How many of the lines in the material underneath include the string "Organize"? State the number only.
[[ Input data open ]]
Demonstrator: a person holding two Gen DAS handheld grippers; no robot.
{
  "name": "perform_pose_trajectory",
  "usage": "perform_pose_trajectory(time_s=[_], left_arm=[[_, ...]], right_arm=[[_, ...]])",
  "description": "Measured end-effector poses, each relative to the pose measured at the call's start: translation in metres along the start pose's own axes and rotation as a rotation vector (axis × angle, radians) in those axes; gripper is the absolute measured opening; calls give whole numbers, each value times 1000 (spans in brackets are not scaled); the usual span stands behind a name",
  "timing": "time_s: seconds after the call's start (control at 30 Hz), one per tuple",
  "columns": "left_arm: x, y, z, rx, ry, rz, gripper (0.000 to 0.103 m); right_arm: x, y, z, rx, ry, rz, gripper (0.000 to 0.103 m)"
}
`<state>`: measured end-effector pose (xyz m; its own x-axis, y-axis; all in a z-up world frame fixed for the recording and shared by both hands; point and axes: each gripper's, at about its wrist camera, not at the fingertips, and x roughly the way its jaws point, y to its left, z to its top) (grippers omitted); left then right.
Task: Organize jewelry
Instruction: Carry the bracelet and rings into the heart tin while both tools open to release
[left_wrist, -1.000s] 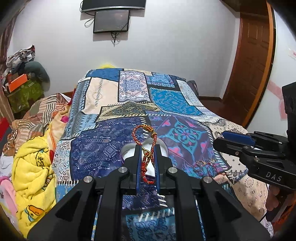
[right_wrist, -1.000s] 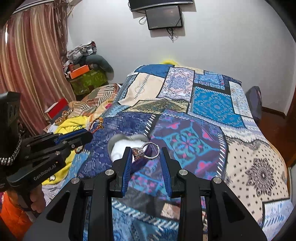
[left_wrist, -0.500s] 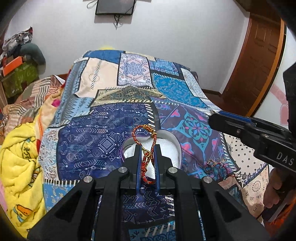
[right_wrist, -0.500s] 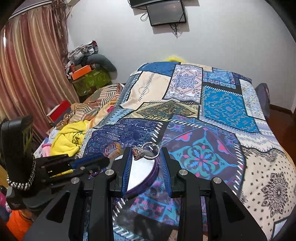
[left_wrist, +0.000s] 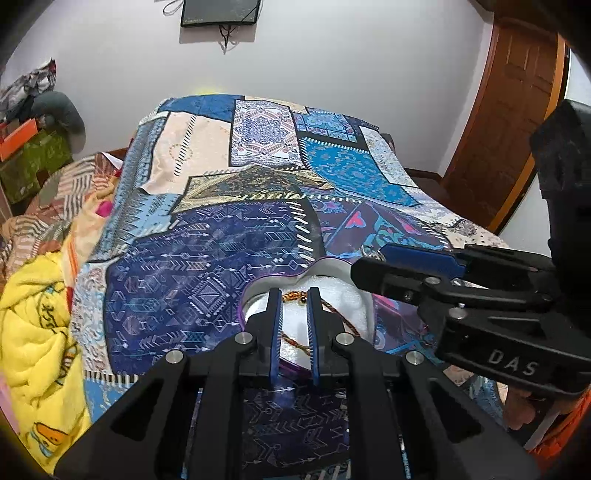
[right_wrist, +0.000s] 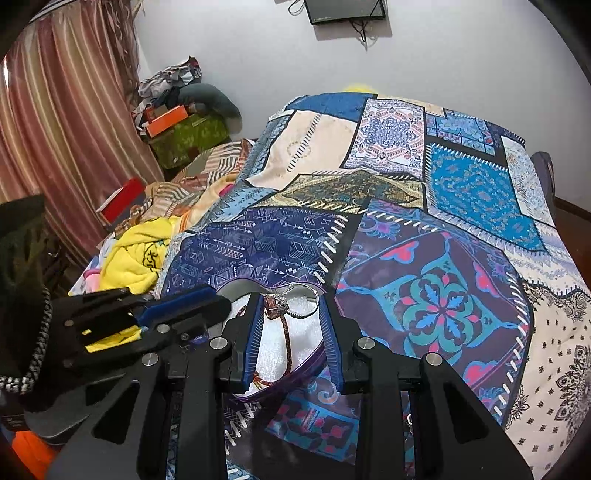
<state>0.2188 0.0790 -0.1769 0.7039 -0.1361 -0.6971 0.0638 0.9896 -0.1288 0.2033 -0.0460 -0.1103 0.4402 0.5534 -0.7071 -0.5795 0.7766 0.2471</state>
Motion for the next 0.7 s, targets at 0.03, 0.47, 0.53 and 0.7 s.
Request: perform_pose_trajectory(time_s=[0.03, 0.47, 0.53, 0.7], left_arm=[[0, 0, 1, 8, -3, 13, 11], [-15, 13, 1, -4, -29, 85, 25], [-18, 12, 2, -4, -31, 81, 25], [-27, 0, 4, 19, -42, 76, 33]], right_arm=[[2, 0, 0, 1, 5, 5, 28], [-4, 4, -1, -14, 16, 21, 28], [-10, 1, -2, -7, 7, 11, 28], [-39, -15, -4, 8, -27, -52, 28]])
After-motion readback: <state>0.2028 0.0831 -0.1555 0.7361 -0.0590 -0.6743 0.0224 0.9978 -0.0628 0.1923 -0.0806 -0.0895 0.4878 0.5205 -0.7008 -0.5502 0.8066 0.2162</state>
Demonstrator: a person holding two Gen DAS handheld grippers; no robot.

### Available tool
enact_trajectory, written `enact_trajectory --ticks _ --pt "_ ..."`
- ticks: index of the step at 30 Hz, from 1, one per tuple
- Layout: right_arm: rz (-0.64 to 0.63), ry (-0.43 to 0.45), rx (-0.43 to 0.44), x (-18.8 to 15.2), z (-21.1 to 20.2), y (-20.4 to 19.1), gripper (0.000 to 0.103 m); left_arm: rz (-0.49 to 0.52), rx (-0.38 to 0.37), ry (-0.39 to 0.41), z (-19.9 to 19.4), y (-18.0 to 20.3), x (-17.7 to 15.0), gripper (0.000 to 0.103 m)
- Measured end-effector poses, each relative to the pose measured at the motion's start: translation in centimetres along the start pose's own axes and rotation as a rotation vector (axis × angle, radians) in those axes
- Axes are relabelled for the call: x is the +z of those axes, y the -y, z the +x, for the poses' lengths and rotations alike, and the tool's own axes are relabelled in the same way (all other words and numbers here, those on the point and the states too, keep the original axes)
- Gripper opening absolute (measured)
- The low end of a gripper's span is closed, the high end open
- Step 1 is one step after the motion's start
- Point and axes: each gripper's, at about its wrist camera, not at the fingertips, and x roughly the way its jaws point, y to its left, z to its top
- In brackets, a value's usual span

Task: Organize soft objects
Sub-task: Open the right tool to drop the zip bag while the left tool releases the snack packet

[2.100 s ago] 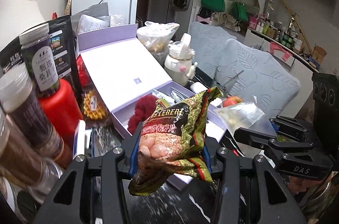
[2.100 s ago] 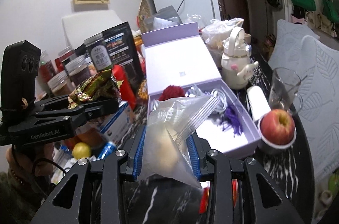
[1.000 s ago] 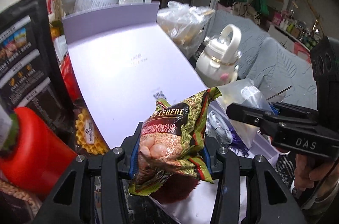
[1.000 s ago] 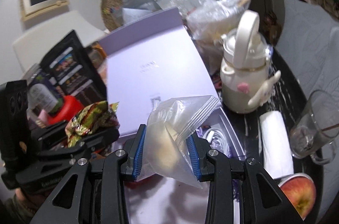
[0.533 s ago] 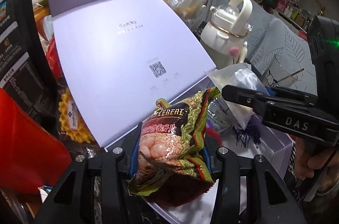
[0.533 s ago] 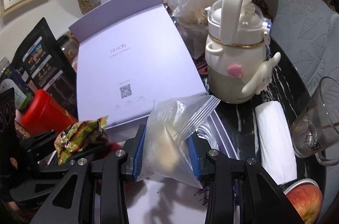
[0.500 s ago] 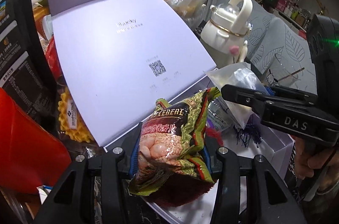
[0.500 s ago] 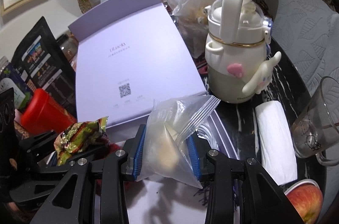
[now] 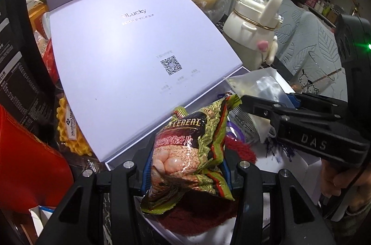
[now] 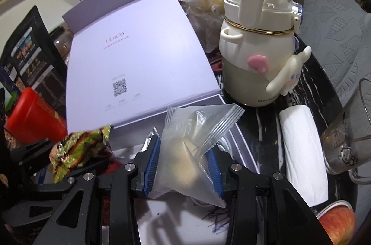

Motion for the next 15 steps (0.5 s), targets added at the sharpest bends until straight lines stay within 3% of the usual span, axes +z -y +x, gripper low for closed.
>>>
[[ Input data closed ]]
* _Response to this exercise_:
2